* _ASSIGNMENT_: Repeat only the lines from the one containing "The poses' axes" to the final line below, exactly as they read, and leave every picture out.

* _PROVIDED MATERIAL_:
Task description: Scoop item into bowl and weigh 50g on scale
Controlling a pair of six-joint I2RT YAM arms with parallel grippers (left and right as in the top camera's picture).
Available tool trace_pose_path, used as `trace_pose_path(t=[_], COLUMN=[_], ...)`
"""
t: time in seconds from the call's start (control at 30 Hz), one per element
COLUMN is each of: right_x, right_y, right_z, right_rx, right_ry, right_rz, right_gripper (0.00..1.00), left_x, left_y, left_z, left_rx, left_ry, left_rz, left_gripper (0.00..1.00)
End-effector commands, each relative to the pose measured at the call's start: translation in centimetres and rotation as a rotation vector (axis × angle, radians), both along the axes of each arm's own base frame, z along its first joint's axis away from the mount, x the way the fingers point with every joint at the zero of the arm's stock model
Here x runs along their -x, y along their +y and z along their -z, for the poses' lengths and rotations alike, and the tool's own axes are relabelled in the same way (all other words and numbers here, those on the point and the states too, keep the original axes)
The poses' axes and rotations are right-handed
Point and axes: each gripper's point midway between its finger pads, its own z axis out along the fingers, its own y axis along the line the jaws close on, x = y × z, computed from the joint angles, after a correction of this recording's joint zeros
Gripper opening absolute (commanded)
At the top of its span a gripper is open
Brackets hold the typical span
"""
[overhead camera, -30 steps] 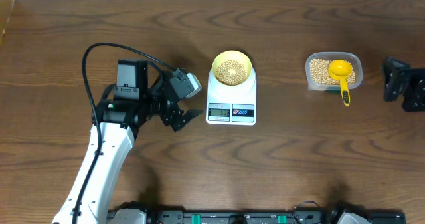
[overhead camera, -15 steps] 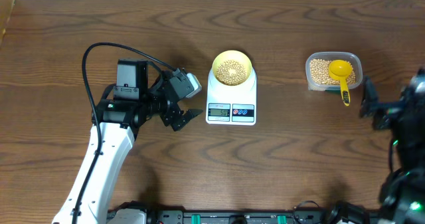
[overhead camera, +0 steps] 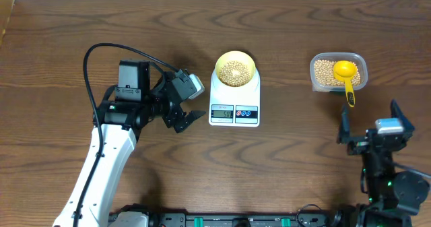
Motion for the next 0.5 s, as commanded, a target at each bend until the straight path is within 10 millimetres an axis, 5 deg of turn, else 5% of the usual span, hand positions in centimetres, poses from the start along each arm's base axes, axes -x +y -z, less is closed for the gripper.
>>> trace_pose_path(t=[0.0,0.47], right_x=[0.4,0.2], right_y=[0.1,0.2], right_z=[1.2,6.0], right_rx=[-0.013,-0.042], right_ry=[-0.015,-0.031], right_rz=[0.018,0.023], right_gripper=[0.99,0.99], left_x=[-0.7,-0.7], left_y=[0.1,0.1], left_z=[-1.0,-1.0], left_rx=[-0.008,-0.008], left_ry=[-0.038,-0.038], left_rz=[0.005,0.005], left_gripper=[0.93,0.93])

* _RESULT OF THE TASK_:
The poses' axes and rotations are right-handed
Point and axes: each gripper's point midway between its finger pads, its own z axis out along the fingers, its own y axis along the line the jaws close on, x = y × z, computed from the joint angles, after a correction of this recording's joint zeros
Gripper opening absolute (commanded)
At the top of its span a gripper is open
Brackets hold the typical span
"""
[overhead camera, -30 steps] 
[overhead camera, -15 steps] 
[overhead camera, +0 steps] 
Motion for the next 0.5 s, as commanded, a target at each bend until the straight path is within 10 millimetres an axis, 5 deg of turn, else 5% of the usual span, hand positions in centimetres, poses from the start along each arm's base axes, axes -x +y -z, less is closed for the gripper.
>>> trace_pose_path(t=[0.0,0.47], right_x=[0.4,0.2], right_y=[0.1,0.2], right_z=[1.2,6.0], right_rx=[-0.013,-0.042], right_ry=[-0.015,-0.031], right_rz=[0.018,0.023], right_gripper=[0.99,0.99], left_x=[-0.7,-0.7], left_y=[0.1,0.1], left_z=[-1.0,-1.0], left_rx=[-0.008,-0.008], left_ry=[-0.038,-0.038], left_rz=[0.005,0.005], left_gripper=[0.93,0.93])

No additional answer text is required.